▶ [WHAT TO DO]:
Please reproduce verbatim the lines below, from the first through the one with "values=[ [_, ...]".

▶ [PROVIDED MATERIAL]:
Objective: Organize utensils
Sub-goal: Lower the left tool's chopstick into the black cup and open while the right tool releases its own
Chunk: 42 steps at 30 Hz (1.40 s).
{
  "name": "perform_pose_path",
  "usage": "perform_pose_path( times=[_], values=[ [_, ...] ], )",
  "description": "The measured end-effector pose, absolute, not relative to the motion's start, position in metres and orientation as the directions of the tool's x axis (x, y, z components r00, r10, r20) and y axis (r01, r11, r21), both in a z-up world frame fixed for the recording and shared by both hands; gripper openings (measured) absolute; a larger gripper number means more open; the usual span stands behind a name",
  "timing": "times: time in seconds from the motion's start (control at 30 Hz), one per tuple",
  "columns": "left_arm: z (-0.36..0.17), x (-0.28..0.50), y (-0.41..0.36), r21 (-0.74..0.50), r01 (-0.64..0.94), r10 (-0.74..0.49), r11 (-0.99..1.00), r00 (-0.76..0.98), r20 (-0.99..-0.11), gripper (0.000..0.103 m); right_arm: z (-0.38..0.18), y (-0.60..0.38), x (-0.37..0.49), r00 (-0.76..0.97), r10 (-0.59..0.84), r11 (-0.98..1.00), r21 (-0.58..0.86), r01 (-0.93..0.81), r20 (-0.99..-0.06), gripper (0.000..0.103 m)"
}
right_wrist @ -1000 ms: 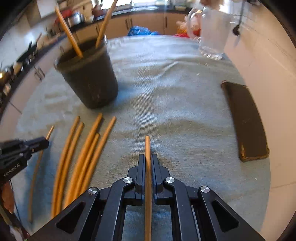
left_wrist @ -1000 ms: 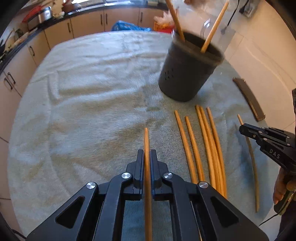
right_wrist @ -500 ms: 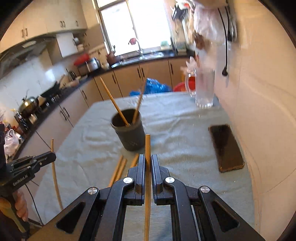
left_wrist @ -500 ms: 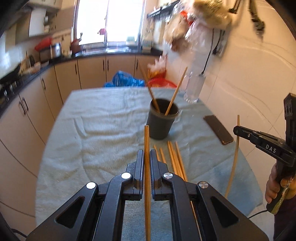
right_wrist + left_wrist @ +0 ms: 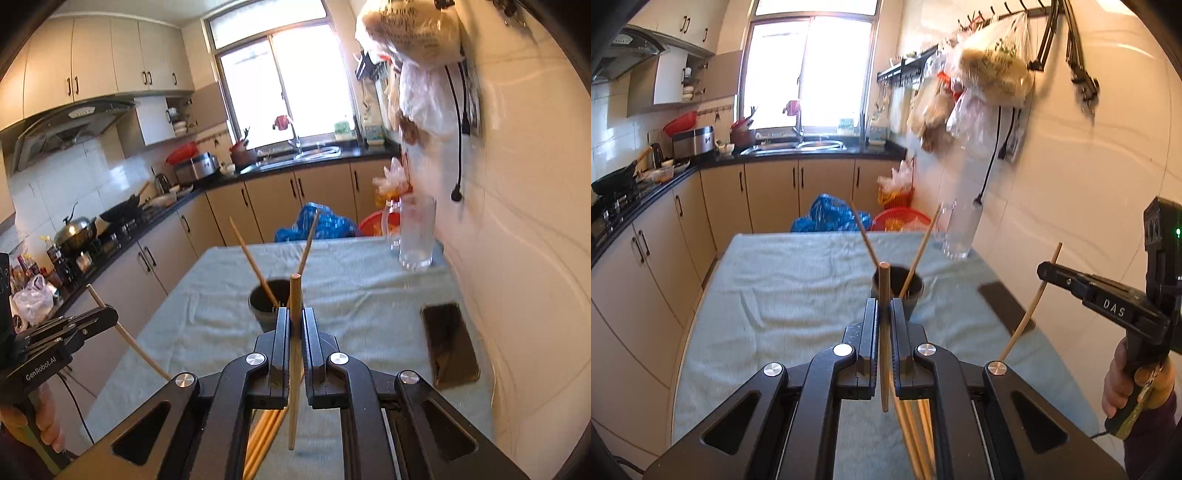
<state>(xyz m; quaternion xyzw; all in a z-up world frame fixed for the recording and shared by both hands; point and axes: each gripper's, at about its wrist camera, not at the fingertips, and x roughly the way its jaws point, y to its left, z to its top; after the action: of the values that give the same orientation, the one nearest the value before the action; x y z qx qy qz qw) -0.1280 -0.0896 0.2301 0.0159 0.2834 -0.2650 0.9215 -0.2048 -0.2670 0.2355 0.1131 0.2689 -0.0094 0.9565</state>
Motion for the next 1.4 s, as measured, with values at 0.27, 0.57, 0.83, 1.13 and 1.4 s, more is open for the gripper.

▶ [COMPLETED TASK]:
Objective: Organize utensils
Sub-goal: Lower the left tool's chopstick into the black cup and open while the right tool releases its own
Chunk: 42 steps at 30 Hz (1.40 s).
{
  "name": "perform_pose_path",
  "usage": "perform_pose_path( times=[_], values=[ [_, ...] ], )",

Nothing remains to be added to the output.